Getting Started#
pyku is an extension built on xarray for handling climate data comprehensively. Its primary aim is to facilitate the reading and manipulation of all climate-related data and metadata. pyku enables tasks such as resampling datetimes, applying masks, polygonizing, reprojection, basic analysis, CMORization, and validation. It is designed to foster collaborative development, emphasizing best practices in code review, style adherence, and deployment.
pyku standardizes our codebase concerning technicalities such as installation and management of dependencies, and resources such as geographic projections, polygons, and color scales.
Collaborative Development#
http://ku.pages.dwd.de/documentation/starter/quality.html
Version Management
Code Review
Code Documentation
Programming style guideline
Unit testing
Integration Testing
CI/CD Pipelines
Core Features#
Handles all tasks associated with geographic projections
Parses and manages all climate-related metadata
Converts polygons and points into raster format
Converts rasters into polygon data
Generates masks from files, creates masks from polygons, and applies them
Visualizes fundamental quantities through plotting
Automatically converts units
Conducts data and metadata integrity checks
Automatically resamples datetime and sets attributes
Dynamically fixes known issues in datasets
Applies CMORization to any dataset
Executes bias correction procedures
Performs downscaling operations
The Mighty Xarray Library#
Xarray makes working with labelled multi-dimensional arrays in Python simple, efficient, and fun!
Ideally, we should avoid writing or re-writing code if it is already available and maintained. For this purpose, pyku is fully integrated with Xarray, extending its datasets with functions focused on handling climate data, particularly the data we use at KU. Since pyku is built within the Xarray framework, it is fully compatible with a large number of high-quality Xarray extensions, allowing us to use them without needing to write and maintain them ourselves. Here are a few examples:
MetPy
MetPy is a collection of tools in Python for reading, visualizing, and performing calculations with weather data.
xclim
xclim is an operational Python library for climate services, providing numerous climate-related indicator tools with an extensible framework for constructing custom climate indicators, statistical downscaling and bias adjustment of climate model simulations, as well as climate model ensemble analysis tools.
xskillscore
Metrics for verifying forecasts
Satpy
Satpy is a python library for reading, manipulating, and writing data from remote-sensing earth-observing satellite instruments.

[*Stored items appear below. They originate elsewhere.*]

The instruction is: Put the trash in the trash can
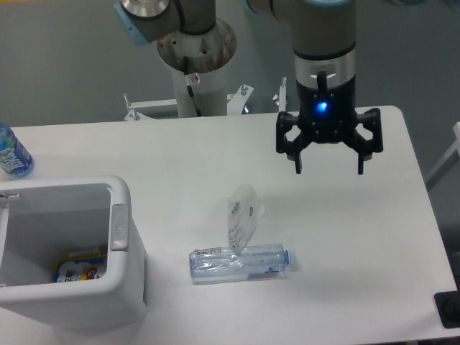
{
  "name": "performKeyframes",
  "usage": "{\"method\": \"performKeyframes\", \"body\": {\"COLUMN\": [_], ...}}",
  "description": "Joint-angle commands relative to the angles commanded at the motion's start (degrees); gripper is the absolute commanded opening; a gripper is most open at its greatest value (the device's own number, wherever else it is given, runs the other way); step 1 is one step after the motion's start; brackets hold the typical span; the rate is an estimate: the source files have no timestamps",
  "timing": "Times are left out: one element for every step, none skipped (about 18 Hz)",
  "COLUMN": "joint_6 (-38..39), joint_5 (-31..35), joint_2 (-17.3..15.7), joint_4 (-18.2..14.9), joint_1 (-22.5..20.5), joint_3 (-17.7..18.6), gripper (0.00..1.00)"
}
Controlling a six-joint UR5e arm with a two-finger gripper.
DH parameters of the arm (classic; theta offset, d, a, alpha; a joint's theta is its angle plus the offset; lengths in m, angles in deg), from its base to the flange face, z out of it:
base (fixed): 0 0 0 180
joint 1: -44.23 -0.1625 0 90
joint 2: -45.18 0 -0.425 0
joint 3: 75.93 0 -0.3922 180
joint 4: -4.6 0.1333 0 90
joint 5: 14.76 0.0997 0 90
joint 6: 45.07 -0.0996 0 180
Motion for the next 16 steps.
{"method": "performKeyframes", "body": {"joint_6": [0.0, 0.1, 0.6, 1.8, 3.2, 3.9, 3.9, 3.7, 3.6, 3.5, 3.4, 2.6, 1.0, -0.9, -2.7, -3.6], "joint_5": [-0.1, -0.1, -0.1, -0.1, -0.2, -0.3, -0.7, -1.1, -1.1, -1.1, -1.2, -1.1, -1.1, -1.1, -1.1, -1.1], "joint_2": [0.0, 0.2, 0.3, 0.4, 0.4, 0.4, 0.4, 0.4, 0.4, 0.4, 0.4, 0.4, 0.4, 0.4, 0.4, 0.4], "joint_4": [0.3, 1.1, 2.1, 3.2, 4.1, 4.6, 4.7, 4.8, 4.9, 5.1, 5.4, 5.5, 5.7, 5.8, 5.8, 5.7], "joint_1": [0.0, 0.0, 0.1, 0.3, 0.4, 0.4, 0.9, 1.1, 1.1, 1.1, 1.4, 1.8, 2.0, 2.3, 2.3, 2.3], "joint_3": [0.4, 0.9, 1.8, 2.8, 3.7, 4.5, 5.4, 6.2, 6.9, 7.7, 8.6, 9.6, 10.8, 11.8, 12.7, 13.4], "gripper": [1.00, 1.00, 1.00, 1.00, 1.00, 1.00, 1.00, 1.00, 1.00, 1.00, 1.00, 1.00, 1.00, 1.00, 1.00, 1.00]}}
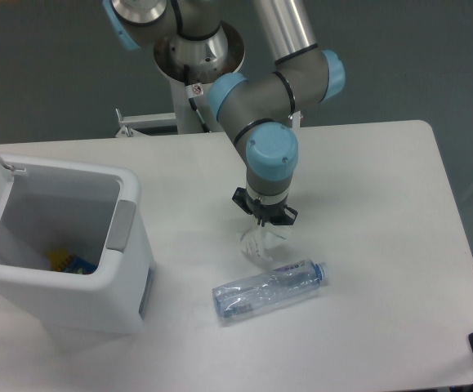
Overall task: Place the trash in the trash can
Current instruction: 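Close the gripper on the white tissue and lift it, then carry the tissue over the white bin and open the gripper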
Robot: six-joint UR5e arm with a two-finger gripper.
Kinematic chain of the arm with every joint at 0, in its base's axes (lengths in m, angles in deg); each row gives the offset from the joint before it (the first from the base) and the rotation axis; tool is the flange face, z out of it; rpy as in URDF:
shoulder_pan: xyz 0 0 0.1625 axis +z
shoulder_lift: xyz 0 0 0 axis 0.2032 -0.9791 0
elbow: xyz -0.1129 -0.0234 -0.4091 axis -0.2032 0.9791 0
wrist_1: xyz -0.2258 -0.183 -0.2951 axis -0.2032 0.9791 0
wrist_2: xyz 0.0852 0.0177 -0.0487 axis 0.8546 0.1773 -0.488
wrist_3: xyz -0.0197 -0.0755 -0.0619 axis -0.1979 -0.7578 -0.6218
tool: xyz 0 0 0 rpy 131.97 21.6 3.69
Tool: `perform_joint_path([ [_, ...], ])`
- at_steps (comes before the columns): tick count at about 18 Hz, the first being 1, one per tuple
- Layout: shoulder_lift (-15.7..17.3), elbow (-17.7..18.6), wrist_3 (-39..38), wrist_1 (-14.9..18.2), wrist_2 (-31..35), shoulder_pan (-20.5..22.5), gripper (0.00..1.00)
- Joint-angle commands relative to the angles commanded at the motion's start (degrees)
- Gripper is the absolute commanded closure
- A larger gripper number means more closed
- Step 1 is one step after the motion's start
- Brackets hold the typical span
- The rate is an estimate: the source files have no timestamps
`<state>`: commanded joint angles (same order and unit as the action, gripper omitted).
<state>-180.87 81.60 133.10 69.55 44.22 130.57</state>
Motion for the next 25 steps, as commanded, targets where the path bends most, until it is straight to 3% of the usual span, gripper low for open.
perform_joint_path([
  [5, 5.2, -1.3, -0.6, 1.9, -5.0, -0.4, 1.0],
  [9, 8.4, -4.8, -1.8, 4.6, -8.8, -0.5, 1.0],
  [16, 10.5, -9.4, -5.6, 4.4, -16.1, -0.9, 1.0],
  [20, 12.5, -15.5, -11.7, 4.2, -23.4, -1.1, 1.0],
  [25, 15.5, -15.9, -13.2, 4.0, -25.2, -3.4, 1.0],
])
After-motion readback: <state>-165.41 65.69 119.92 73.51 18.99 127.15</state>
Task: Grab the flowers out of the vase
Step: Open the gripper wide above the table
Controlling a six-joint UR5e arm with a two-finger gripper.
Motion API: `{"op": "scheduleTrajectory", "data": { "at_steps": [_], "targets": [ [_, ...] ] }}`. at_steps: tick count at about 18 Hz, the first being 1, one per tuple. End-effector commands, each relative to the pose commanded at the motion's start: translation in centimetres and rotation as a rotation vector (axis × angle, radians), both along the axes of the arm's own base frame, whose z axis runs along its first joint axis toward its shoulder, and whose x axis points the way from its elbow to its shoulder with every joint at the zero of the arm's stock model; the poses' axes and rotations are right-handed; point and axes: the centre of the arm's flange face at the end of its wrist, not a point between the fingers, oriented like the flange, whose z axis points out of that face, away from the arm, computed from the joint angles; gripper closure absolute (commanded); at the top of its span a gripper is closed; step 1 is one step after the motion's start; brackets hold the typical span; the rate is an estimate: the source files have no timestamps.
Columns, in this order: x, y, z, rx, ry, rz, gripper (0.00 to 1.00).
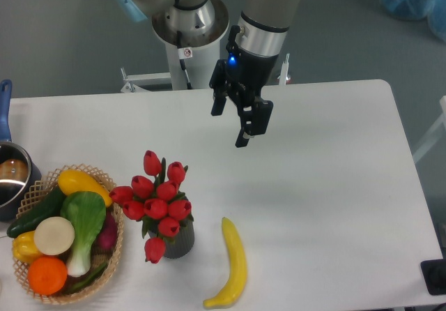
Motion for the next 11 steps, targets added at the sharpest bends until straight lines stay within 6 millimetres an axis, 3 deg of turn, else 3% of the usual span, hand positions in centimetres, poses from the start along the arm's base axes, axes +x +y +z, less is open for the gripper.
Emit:
{"op": "scheduleTrajectory", "data": {
  "at_steps": [8,11],
  "targets": [
    [-1.2,-0.4,-0.4,0.021,-0.024,0.074,0.0],
    [-0.9,0.1,-1.8,0.089,-0.067,0.16,0.0]
  ]
}}
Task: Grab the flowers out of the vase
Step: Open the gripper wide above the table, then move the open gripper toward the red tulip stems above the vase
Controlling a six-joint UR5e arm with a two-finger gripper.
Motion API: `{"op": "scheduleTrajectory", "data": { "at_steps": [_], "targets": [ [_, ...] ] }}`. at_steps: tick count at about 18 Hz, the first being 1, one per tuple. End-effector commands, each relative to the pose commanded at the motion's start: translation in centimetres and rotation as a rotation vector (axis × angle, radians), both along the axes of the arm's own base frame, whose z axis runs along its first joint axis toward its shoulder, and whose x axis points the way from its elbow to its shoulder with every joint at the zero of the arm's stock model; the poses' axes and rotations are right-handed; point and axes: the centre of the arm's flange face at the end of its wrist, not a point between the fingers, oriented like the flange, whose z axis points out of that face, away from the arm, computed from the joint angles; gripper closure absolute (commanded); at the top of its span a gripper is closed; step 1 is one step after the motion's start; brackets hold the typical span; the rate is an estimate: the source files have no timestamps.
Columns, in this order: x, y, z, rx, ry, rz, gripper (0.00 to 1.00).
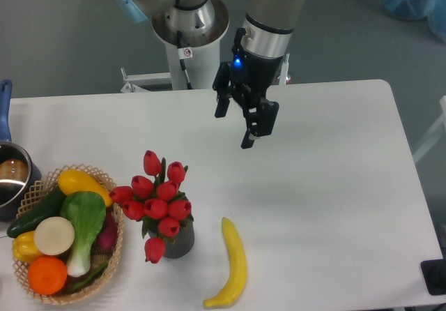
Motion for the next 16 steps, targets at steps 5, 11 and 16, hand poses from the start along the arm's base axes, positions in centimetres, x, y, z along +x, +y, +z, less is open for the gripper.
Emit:
{"op": "scheduleTrajectory", "data": {
  "at_steps": [5,11,16],
  "targets": [
    [0.5,1.3,-2.2,0.141,-0.179,0.097,0.0],
    [-0.6,3.0,-3.6,0.147,-0.22,0.078,0.0],
    [-1.3,3.7,-5.4,0.176,-0.292,0.07,0.0]
  ]
}}
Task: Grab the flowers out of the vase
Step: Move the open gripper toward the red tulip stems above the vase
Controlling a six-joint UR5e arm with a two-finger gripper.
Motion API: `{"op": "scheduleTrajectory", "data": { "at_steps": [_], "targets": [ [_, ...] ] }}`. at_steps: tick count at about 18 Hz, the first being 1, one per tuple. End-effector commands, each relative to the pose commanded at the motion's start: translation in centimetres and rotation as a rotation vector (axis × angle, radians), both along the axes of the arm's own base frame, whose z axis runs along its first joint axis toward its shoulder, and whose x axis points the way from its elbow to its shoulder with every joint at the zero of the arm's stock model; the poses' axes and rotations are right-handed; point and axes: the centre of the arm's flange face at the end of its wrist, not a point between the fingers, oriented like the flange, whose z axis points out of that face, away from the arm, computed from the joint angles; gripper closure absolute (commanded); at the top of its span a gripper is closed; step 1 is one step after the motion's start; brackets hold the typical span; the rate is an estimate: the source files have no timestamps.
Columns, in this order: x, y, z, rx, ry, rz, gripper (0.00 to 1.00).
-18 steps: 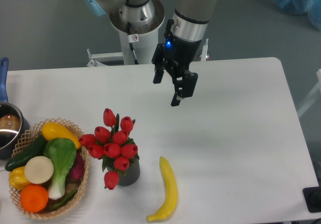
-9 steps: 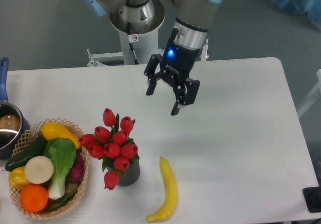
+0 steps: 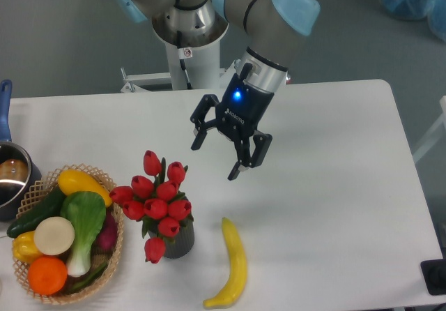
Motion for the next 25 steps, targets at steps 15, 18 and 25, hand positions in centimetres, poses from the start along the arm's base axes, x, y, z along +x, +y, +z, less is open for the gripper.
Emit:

We load the Xarray and pyku libraries, along with the analyze module from pyku, to perform some plotting during this walk-through.
[1]:
import xarray as xr
import pyku
import pyku.analyse as analyse
Selecting Real-world Data for this Walk-through#
First, we define real-world test data from the pyku.resources module.
[2]:
pyku.list_test_data()
[2]:
['air_temperature',
'fake_cmip6',
'cftime_data',
'hyras',
'hyras_pr',
'hyras-tas-monthly',
'monthly-hyras-files',
'small_tas_dataset',
'cosmo-rea6',
'low-res-hourly-tas-data',
'hourly-tas',
'GCM_CanESM5',
'MPI_ESM1_2_HR_tas',
'MPI_ESM1_2_HR_pr',
'tas_hurs',
'tas_ps_huss',
'ps_tdew',
'monthly_eurocordex',
'global_data',
'icon_grib_files',
'icon_grid_file',
'CCCma_CanESM2_Amon_world']
Checking and Repairing Broken Datasets#
This is generally where we begin our analysis: by going through individual datasets. pyku not only allows us to check datasets for common issues but also tentatively repair on-the-fly any datasets that we use at KU which may be broken.
[3]:
ds = pyku.resources.get_test_data('hyras_pr')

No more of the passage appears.